Here ends the objective part of this post. What follow now are my observations on the whole process:

  • I don't quite understand why Jython tries to load Java classes or packages at the end of the import logic after trying the standard procedure. Seems like such fallback would make the calls to sys.addpackage unnecessary, but then, why does addpackage exists? And, in any case, I think that JavaImporter should do this
  • The confusing situation of jar files (and java classes) in sys.path is well... confusing. The good news is that namespace conflicts aren't that common in practice, so just remembering that all java "modules" come from the magic 'classpath' element is enough.* It would be nice if the Jython standard loader were installed on the meta_path. Then, JavaImporter could be added there too, just after the default python code loader.

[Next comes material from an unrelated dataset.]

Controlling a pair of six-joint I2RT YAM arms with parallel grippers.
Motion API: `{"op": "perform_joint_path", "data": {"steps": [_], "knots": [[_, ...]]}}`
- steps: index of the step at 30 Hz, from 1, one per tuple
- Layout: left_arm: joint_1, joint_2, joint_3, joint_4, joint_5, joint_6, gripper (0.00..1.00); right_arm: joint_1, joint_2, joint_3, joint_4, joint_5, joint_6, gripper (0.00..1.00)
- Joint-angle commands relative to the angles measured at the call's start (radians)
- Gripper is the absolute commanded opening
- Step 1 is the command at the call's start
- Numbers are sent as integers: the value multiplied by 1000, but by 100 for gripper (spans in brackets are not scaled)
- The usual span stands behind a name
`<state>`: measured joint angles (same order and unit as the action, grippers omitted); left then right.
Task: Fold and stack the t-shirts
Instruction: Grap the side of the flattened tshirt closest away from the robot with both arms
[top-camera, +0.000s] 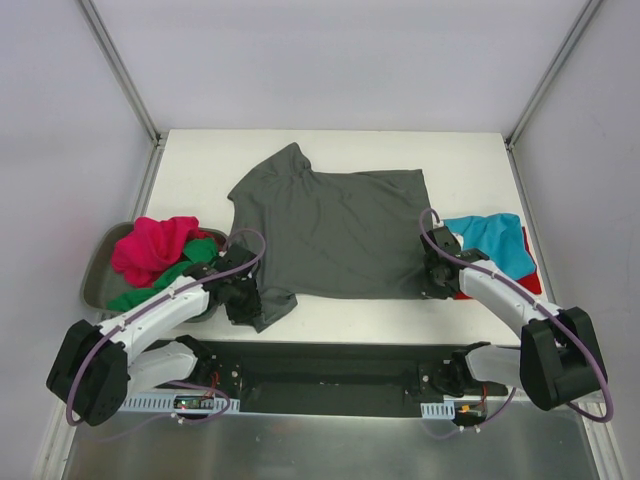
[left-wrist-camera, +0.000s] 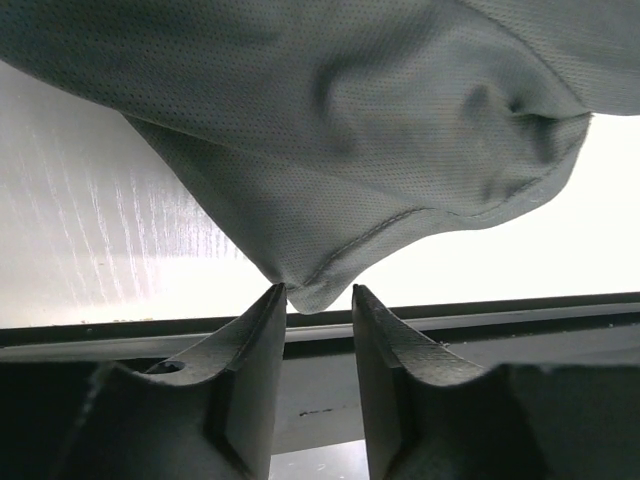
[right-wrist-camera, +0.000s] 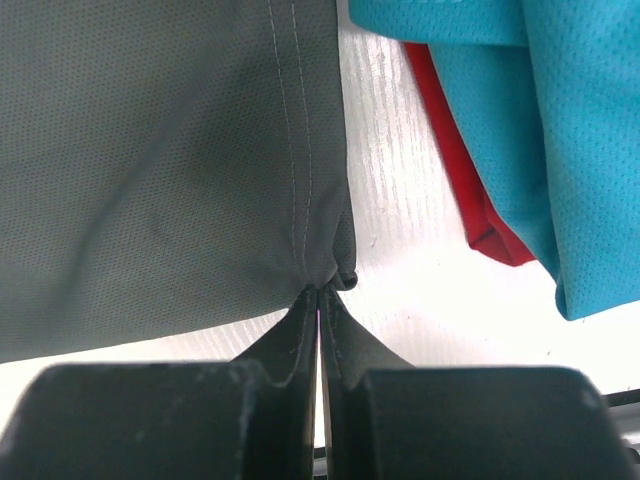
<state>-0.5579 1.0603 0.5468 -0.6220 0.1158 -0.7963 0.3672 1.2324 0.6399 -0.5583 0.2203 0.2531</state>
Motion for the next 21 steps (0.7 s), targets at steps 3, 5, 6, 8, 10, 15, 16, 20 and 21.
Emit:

This way, we would have a more clear precedence rule (Python modules first, Java packages/classes later), instead of the current "first python modules before classpath, followed by java "modules", followed by python modules after classpath, followed bt java "modules" wich weren't registered yet on the PackageManager).

That's all

OK, that was a long post. Now that I've dumped all that info here, I can go back to coding and try to make distributable WAR files for django projects, containing the complete Jython, modjy and Django runtime.